Bispecific antibodies typically comprise two distinct binding domains, wherein each binding domain specifically binds to two different antigens or to different epitopes on the same antigen. If the bispecific antibody is capable of selectively binding two different epitopes (a first epitope and a second epitope), the first binding domain will generally have a lower affinity for the first epitope than the first At least one to two or three or four orders of magnitude of the binding domain's affinity for the second epitope, and vice versa. The epitopes recognized by the bispecific antibodies can be on the same or different targets (eg, on the same or different proteins). Bispecific antibodies can be made by combining binding domains that recognize different epitopes of the same antigen.

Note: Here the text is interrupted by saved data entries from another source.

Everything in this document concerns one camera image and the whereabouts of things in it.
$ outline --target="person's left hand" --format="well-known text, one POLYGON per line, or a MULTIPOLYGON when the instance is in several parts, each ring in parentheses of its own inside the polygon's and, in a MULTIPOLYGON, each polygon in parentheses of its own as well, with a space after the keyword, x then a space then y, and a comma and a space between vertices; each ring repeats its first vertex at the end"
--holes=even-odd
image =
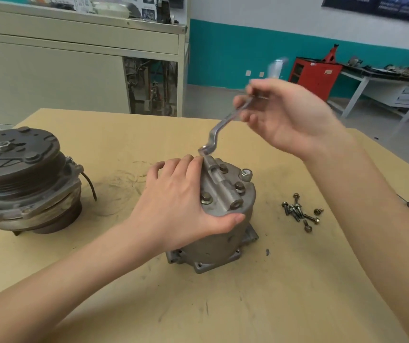
POLYGON ((200 203, 200 175, 203 158, 157 162, 150 167, 146 187, 127 223, 156 247, 157 252, 182 248, 205 236, 225 233, 245 219, 231 213, 214 217, 200 203))

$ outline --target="hand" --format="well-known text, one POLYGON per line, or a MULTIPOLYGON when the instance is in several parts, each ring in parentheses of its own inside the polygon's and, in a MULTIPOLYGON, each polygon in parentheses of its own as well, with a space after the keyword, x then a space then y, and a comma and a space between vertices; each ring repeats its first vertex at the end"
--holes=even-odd
POLYGON ((214 217, 203 211, 199 198, 202 162, 200 156, 186 155, 158 162, 147 173, 146 187, 127 223, 144 233, 158 253, 228 232, 245 218, 241 213, 214 217))
MULTIPOLYGON (((246 91, 267 98, 255 99, 241 113, 242 121, 272 146, 302 160, 345 133, 328 105, 302 86, 277 79, 251 80, 246 91)), ((236 96, 233 104, 238 108, 246 99, 236 96)))

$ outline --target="table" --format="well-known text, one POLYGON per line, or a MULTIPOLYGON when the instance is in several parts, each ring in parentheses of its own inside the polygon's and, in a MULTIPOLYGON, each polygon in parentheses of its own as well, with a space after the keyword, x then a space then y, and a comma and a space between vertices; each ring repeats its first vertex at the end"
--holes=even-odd
MULTIPOLYGON (((0 291, 127 218, 150 164, 196 154, 214 120, 41 109, 19 126, 45 128, 82 164, 83 212, 51 235, 0 231, 0 291)), ((409 200, 409 165, 356 130, 388 182, 409 200)), ((391 342, 408 343, 366 277, 303 163, 241 122, 219 135, 215 157, 253 170, 251 223, 260 239, 242 257, 204 274, 165 255, 103 288, 45 342, 391 342), (322 207, 306 234, 281 203, 298 192, 305 212, 322 207)))
POLYGON ((341 74, 360 81, 346 107, 332 100, 327 101, 329 105, 342 112, 341 119, 347 118, 361 95, 366 95, 389 107, 408 108, 406 113, 398 112, 393 108, 391 111, 402 116, 400 124, 409 119, 409 77, 377 74, 364 68, 352 68, 346 65, 343 65, 341 74))
POLYGON ((0 128, 44 106, 130 113, 125 57, 178 63, 176 114, 182 116, 187 29, 0 2, 0 128))

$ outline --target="white desk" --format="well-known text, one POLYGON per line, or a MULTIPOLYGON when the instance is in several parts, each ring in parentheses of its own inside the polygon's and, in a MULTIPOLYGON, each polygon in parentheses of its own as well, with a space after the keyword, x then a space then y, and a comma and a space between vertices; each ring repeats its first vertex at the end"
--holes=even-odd
POLYGON ((123 57, 177 62, 182 116, 186 36, 186 25, 0 2, 0 127, 44 107, 130 113, 123 57))
MULTIPOLYGON (((360 81, 357 90, 346 107, 342 107, 332 100, 327 101, 329 105, 343 113, 341 119, 349 115, 361 95, 370 97, 389 107, 409 108, 409 81, 360 76, 346 71, 345 68, 343 68, 341 74, 360 81)), ((402 116, 400 123, 404 123, 409 119, 409 109, 404 114, 401 112, 396 113, 402 116)))

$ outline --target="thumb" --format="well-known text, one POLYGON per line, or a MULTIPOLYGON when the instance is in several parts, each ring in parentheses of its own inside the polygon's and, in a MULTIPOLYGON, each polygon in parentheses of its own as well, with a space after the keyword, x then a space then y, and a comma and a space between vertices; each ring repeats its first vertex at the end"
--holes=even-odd
POLYGON ((211 234, 219 234, 219 233, 226 233, 233 229, 237 224, 241 223, 246 216, 242 213, 231 213, 224 215, 222 217, 213 217, 212 215, 208 215, 209 229, 211 230, 211 234))

Some exemplary bispecific antibodies have two heavy chains (each with three heavy chain CDRs, followed by (N-terminal to C-terminal) CH1 domain, hinge, CH2 domain, and CH3 domain), and two immune A globulin light chain that confers antigen-binding specificity through association with each heavy chain. However, alternative architectures are envisaged, including bispecific antibodies, in which a light chain is associated with each heavy chain but does not (or minimally) contribute to antigen-binding specificity, or the light chain can bind through the heavy chain antigen-binding region One or more of the epitopes, or light chains, can be associated with each heavy chain and enable one or both of the heavy chains to bind to one or both epitopes.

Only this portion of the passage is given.